Please return the listing below word for word, minus its pictures.
===== Given data
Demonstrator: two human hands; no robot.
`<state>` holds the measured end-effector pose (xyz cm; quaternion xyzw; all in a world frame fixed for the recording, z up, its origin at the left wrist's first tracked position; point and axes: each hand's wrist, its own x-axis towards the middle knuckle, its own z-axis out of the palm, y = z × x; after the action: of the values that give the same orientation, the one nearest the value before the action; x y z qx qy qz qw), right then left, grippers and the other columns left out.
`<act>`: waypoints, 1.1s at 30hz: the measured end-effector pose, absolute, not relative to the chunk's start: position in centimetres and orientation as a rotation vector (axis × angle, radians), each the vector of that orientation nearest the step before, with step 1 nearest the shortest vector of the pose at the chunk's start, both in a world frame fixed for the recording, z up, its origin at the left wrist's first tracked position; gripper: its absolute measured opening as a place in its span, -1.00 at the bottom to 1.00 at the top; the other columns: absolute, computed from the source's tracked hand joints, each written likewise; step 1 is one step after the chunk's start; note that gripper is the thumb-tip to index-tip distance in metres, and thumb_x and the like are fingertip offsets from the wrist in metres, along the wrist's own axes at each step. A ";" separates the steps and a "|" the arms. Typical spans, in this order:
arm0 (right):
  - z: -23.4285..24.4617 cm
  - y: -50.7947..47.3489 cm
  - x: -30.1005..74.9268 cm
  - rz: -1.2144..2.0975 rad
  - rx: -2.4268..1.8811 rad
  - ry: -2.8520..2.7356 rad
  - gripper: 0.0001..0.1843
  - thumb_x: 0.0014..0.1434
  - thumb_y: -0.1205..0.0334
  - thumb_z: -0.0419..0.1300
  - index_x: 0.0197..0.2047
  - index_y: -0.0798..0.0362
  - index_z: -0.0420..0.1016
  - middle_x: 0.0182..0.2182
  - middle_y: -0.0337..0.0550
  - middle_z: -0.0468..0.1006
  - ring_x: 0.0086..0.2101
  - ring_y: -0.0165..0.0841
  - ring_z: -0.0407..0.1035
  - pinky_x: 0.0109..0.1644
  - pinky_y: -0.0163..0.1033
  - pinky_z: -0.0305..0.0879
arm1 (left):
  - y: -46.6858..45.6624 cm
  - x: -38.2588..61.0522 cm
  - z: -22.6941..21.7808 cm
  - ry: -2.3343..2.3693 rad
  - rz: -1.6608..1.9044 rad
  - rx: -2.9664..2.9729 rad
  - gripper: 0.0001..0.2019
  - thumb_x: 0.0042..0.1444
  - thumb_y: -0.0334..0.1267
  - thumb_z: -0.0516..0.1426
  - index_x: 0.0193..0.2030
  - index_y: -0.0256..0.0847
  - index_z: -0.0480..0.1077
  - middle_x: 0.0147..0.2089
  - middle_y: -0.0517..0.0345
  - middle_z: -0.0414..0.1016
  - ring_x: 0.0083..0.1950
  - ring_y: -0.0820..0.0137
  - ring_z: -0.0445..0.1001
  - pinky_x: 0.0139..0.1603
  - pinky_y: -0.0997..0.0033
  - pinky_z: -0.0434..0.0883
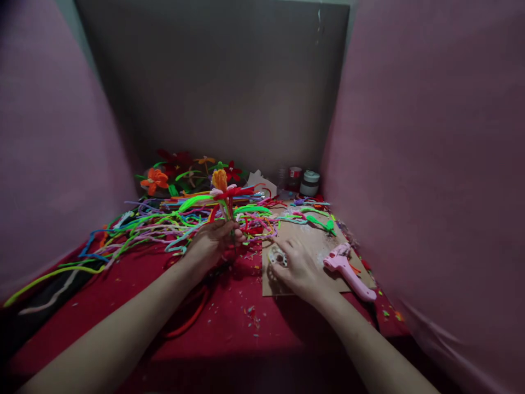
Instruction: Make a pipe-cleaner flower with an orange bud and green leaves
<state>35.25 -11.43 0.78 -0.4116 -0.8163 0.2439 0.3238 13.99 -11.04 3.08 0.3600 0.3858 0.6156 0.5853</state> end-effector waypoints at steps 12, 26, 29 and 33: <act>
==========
• [Answer to this task]
Demonstrator: two human hands; no robot.
`<state>` holds the measured end-effector pose (xyz cm; quaternion xyzw; all in a world frame fixed for the recording, z up, its origin at the left wrist's first tracked position; point and axes: each hand's wrist, its own x-axis towards the middle knuckle, its own z-axis out of the palm, y = z × x; after the action: of the values that give the same orientation, the one nearest the value before the action; x y z qx qy qz qw), right then left, grippers and the other columns left out.
`<act>`: waypoints, 1.1s at 30hz: the measured end-effector pose, absolute, not relative to the chunk's start: position in centimetres and orientation as a rotation vector (axis × angle, radians), each the vector of that orientation nearest the step before, with step 1 nearest the shortest vector of the pose at the chunk's start, both in a world frame fixed for the recording, z up, its origin at the left wrist's first tracked position; gripper: its absolute measured opening as a place in its span, -1.00 at the bottom to 1.00 at the top; the other columns: absolute, computed from the source's tracked hand joints, each written likewise; step 1 is one step after the chunk's start; note that gripper is the thumb-tip to index-tip distance in metres, and thumb_x and the like are fingertip offsets from the wrist in metres, along the wrist's own axes at each step. A ";" separates the steps and a "|" the arms. Typical spans, in this order:
arm0 (right):
  - z: -23.4285..24.4617 cm
  - y: -50.7947..47.3489 cm
  - x: -30.1005..74.9268 cm
  - rz: -1.2144..2.0975 rad
  - rx: -2.4268..1.8811 rad
  - ry: -2.8520..2.7356 rad
  - gripper: 0.0001..0.1843
  - thumb_x: 0.0014..0.1434
  - thumb_y: -0.1205..0.0334
  - thumb_z: -0.0419..0.1300
  - index_x: 0.0197..0.2047
  - index_y: -0.0798..0.0362
  - index_z: -0.0420..0.1016
  - middle_x: 0.0182..0.2182
  - middle_y: -0.0337..0.0550
  - middle_z: -0.0468..0.1006
  - ring_x: 0.0086..0.2101
  - ring_y: -0.0165..0.0841
  - ring_z: -0.0407..0.1035
  - pinky_x: 0.0109..0.1644
  - pinky_y: -0.0163..0.1033
  - pinky_z: -0.0305..0.0879
arm1 (left):
  - y: -46.6858..45.6624 cm
  - x: -38.2588..61.0522 cm
  - z: -22.6941..21.7808 cm
  - ry: -2.3343..2.3693 rad
  - rz: -1.6608..1.9044 rad
  - rx: -2.9664..2.9729 rad
  - gripper: 0.0001..0.2019
  - thumb_x: 0.0042..0.1444
  - thumb_y: -0.0334..0.1267
  - thumb_z: -0.0516..0.1426
  - index_x: 0.0193..0.2030
  - index_y: -0.0256..0.0847
  - index_z: -0.0480..0.1077
  - middle_x: 0.0147..0.2089
  - middle_y: -0.0517..0.0345
  - middle_z: -0.0414..0.1016
  - ring_x: 0.0083..0.1950
  - ring_y: -0.0820..0.0137
  - ring_z: -0.0445..0.1001
  - pinky_x: 0.0139..0.1603
  - pinky_y: -0.0997..0.0033
  - pinky_z: -0.0434..0.0883
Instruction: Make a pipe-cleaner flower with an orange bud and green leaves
<state>35.25 -11.43 0.78 -0.4116 -0.8163 0.2439 0.3238 13.99 -11.04 3.08 0.3600 0.3858 0.6156 0.5853</state> end-effector waypoints at steps 12, 26, 29 and 33: <act>

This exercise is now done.